A pack of debt collectors stormed the town. They collected, pillaged, harassed and broke the residents of Bloom. Pockets were emptied, assets were seized, and money swam out of the town like blood down a river.
Police prowled the streets after 7PM, making sure that nobody was breaking the curfew. Anyone found to be on the streets was arrested and incarcerated indefinitely.
Everyone’s benefits were suspended for three months. Those who took part in the coup were more heavily sanctioned than those who did not, but there was no discrimination on the whole; everyone was punished in some way.
Some workers were sacked, others had their hours reduced to part-time, while some were expected to work the same amount of hours for less pay; some were made to work more hours for the same pay.
Paul’s wife Christine had a miscarriage; she blamed the stress of the planned coup and spiralled into depression.

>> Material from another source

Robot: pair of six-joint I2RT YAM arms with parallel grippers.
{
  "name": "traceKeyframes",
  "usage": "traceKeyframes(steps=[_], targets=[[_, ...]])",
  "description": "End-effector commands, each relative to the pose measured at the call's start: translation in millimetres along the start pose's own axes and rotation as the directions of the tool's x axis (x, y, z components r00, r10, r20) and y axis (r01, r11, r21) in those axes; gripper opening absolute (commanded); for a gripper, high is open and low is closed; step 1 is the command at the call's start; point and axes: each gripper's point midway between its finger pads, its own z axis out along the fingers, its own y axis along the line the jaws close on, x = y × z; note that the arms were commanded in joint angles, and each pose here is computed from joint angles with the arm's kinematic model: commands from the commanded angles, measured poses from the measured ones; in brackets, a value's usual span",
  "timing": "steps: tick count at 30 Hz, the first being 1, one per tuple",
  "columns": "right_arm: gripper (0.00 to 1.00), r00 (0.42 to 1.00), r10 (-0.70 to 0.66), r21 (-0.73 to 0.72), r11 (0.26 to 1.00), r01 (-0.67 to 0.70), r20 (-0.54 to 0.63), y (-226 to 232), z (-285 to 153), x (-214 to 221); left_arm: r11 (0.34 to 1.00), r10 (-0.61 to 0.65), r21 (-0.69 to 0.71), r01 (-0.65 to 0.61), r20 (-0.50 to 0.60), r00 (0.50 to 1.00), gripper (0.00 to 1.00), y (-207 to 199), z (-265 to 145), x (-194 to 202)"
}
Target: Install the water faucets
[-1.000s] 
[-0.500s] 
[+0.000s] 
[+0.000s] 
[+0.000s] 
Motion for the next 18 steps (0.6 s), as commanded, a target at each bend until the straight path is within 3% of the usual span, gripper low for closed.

Paul suffered more than most. He had resisted appeals for him to take part in the coup, and was consequently blacklisted by the whole town. He was shunned by the locals, accused of being in conspiracy with the debt collector, and eventually beaten by a gang of young thugs.
“When the good folk of Bloom have nothing left but the very, very bare minimum, then they won’t complain. Then they’ll do as they’re told,” said the debt collector proudly to his son.